Purple and Violet Diamonds

Violet diamonds are not as rare as the red variety and have been discovered in Western Australia. They are still pretty uncommon though and formed in a similar way to the purple diamonds. It is thought that the colour is present due to hydrogen in the crystal lattice, although scientists think the colour is the result of distortion. However the diamonds are formed, they offer a stunning variety for use in diamond jewellery. For your own Couloured Stone Diamond Engagement Rings, visit https://www.comparethediamond.com/diamond-engagement-rings/coloured-stone

Black Diamonds

These unique gems reflect absolutely no form of light and are also incredibly rare to find.
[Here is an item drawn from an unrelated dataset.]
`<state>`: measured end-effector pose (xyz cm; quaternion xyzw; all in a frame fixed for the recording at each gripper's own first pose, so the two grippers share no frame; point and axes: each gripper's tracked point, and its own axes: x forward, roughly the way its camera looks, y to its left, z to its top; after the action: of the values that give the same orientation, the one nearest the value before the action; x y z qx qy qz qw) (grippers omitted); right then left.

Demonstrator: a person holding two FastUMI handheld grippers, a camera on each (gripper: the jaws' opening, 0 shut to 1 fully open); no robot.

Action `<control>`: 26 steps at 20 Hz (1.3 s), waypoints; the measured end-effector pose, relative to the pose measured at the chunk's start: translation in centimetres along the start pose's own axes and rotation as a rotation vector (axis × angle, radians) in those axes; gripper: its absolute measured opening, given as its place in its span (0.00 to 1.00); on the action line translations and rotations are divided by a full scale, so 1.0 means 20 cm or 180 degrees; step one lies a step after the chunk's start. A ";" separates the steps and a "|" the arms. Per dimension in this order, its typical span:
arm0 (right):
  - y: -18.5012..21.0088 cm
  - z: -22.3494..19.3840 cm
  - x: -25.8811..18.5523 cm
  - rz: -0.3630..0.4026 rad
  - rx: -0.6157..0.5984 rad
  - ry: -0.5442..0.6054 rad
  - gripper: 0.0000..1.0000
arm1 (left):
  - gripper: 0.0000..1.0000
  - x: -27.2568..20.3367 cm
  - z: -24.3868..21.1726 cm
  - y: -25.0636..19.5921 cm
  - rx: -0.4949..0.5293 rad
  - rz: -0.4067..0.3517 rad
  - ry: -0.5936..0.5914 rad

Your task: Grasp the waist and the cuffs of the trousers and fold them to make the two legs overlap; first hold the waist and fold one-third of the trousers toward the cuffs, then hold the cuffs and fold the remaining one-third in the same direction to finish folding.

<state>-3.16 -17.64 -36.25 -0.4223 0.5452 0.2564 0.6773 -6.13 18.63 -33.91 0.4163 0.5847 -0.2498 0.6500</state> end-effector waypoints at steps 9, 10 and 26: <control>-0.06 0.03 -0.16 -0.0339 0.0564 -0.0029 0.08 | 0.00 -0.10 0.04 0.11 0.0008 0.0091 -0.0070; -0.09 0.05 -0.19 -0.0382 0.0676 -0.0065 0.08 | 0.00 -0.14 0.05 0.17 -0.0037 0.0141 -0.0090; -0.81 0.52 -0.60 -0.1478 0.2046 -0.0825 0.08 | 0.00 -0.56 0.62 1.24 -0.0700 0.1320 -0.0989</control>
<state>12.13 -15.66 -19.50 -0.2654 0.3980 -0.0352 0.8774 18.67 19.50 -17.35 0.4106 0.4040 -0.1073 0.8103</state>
The stone contains lots of natural dark inclusions, otherwise known as graphite. They look so dark because the structure stops them from reflecting any light whatsoever. They are still pure carbon though, just as colourless diamonds are.

Orange and Yellow Diamonds

The brightly coloured orange and yellow hues are thought to be as a result of nitrogen. When the diamond forms and nitrogen atoms are present, blue light is absorbed that ends up creating a yellow shade. A deeper yellow or orange occurs when certain nitrogen atoms join together to absorb both yellow and blue light.